Kevin Dunn | No Great Lost: Songs 1979-1985
Written by Rev. Theodore Marley Renwick-Renwick // June 1, 2010 // On the Record // No comments

Most Likely To: invoke nostalgia for a future that never quite happened.
The great sage Yogi Berra once observed that the future ain’t what it used to be, and nothing demonstrates futures that ain’t quite as well as the music which erupted nearly everywhere at the turn of the decade from the 1970s to the ’80s. A generation of musicians had been freed from the past by the punk revolution and suddenly had an uncharted path ahead of them at roughly the same time affordable versions of musical instruments that had as much in common with C-3PO as Chuck Berry became available. Latching onto new technologies, the post-punk generation set out to create a new future to replace the one Johnny Rotten had rendered non-existent.

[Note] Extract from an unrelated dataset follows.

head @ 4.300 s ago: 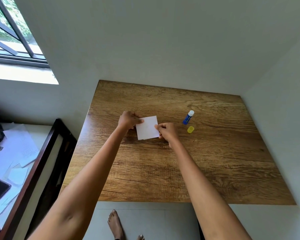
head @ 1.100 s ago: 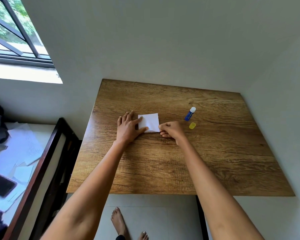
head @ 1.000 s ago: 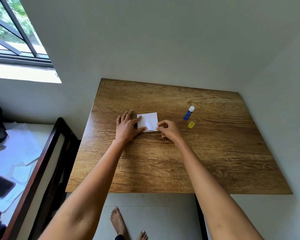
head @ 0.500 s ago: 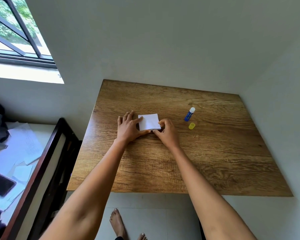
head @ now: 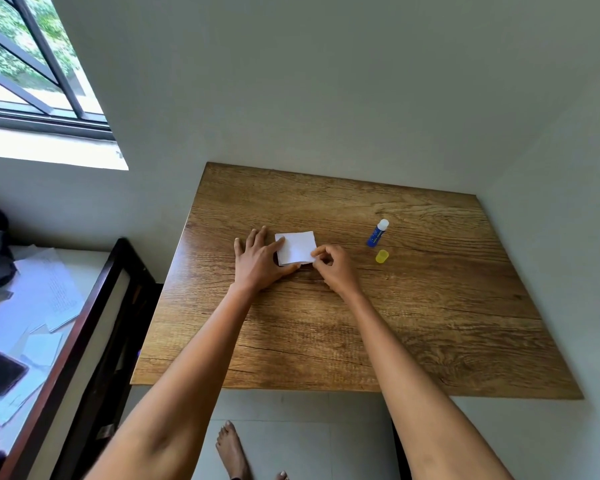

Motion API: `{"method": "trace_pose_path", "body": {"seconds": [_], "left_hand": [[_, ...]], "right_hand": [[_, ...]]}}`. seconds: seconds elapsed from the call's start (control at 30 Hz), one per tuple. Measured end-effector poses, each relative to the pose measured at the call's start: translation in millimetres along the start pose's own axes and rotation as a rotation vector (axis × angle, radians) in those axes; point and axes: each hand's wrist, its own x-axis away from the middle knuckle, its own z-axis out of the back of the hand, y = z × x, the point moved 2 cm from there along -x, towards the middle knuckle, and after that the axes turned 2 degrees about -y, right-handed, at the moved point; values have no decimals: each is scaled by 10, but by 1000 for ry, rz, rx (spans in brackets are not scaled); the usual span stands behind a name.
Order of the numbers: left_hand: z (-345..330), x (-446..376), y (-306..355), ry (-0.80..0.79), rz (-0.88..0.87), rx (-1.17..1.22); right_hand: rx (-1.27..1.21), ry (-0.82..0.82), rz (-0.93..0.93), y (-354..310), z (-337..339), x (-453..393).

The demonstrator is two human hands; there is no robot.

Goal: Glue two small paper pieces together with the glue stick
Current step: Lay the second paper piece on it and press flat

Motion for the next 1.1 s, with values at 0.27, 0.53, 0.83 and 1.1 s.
{"method": "trace_pose_path", "body": {"seconds": [0.27,0.53,0.83,1.1], "left_hand": [[-26,-45,-43,4,45,76],[-34,-21,-38,71,54,66],[-27,9,-31,97,54,34],[-53,-15,-41,69,61,16]], "right_hand": [[192,130,-27,-55,-82,20],[-217,145,141,-423,-401,19],[-102,-178,124,-361,-650,63],[288,11,199,-94,-337,-37]]}}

One of the earliest hotbeds of post-punk was the unlikely state of Georgia. After having provided the country with an actual decent and honorable man for president, the Peach State continued to show its patriotic leadership by belching forth a wave of bands who were further ahead than most at trying to figure out exactly how to rebuild rock & roll after the punks smashed it. There were the abrasive Method Actors and Pylon, who combined mutant funk with scratchy minimalism, and The B-52s, who grafted that minimalism onto gloriously goofy ’60s-style dance pop.
Probably the least known of the Georgians and heretofore most unfairly forgotten was Kevin Dunn, who initially attempted to hide the fact that he was a one-man operation by creating the fictitious band The Regiment of Women to accompany him. While No Great Lost, a long overdue compilation of Dunn’s music, shows that he definitely shared attributes with the rest of the Georgia bunch, he ultimately embraced new technologies much more enthusiastically than the rest–his songs bear the same herky-jerky rhythms and abrasive but catchy guitar riffs as a band like The Method Actors, but his heavy reliance on synthesizers and drum machines often made him sound more at home amongst English post-punkers like The Human League than with his kudzu-encrusted neighbors.
In fact, the artist Dunn most resembles is Bill Nelson, the former mastermind of Be Bop Deluxe who had a string of great albums in the ’80s before he decided to begin releasing material at a rate that makes Robert Pollard look lazy, causing even his most dedicated fans to throw up their hands in surrender. Dunn shares Nelson’s ease in blending heavily processed guitar hooks with robotic rhythms and a sardonic, jaundiced outlook on human behavior. Dunn generally seems to be a bemused outsider, commenting on society from a safe distance. He’s like a more frantic Hal 9000 if Dr. Chandra had taught him more songs to sing besides “Daisy.”
But in addition to his observation on the future, the aforementioned Yogi Berra also wisely recommended “when you come to a fork in the road, take it.” And although Kevin Dunn was able to knock out totally ace songs like “Private Sector,” “20,000 Years in Sing Sing,” “Giovinezza” and “Nam” (as well as a kick-ass instrumental version of “Somewhere Over the Rainbow), his version of the future of rock music was a fork in the road that was ultimately not taken.
Sure, it looked like this sort of stuff might be around for the long haul in 1981 and there’s never a shortage of small populations of revivalists mining it for inspiration, but elsewhere in Georgia there were four guys living in an abandoned church who were about to drag rock music as a whole into their version of the future by revisiting the past. Once R.E.M. trotted out the Byrds-style Rickenbacker chimes, the days were numbered for people like Dunn and likeminded contemporaries like Wall of Voodoo and Polyrock. They’d seen a future, but turns out it wasn’t the future, and none of them made it out of the ’80s.
Still, No Great Lost demonstrates that while Dunn’s brand of futuristic pop music is now something of a museum piece, it’s definitely worth hearing. We may not be living in quite the future Dunn’s music attempted to map out, but it’s a future that’s fun to visit.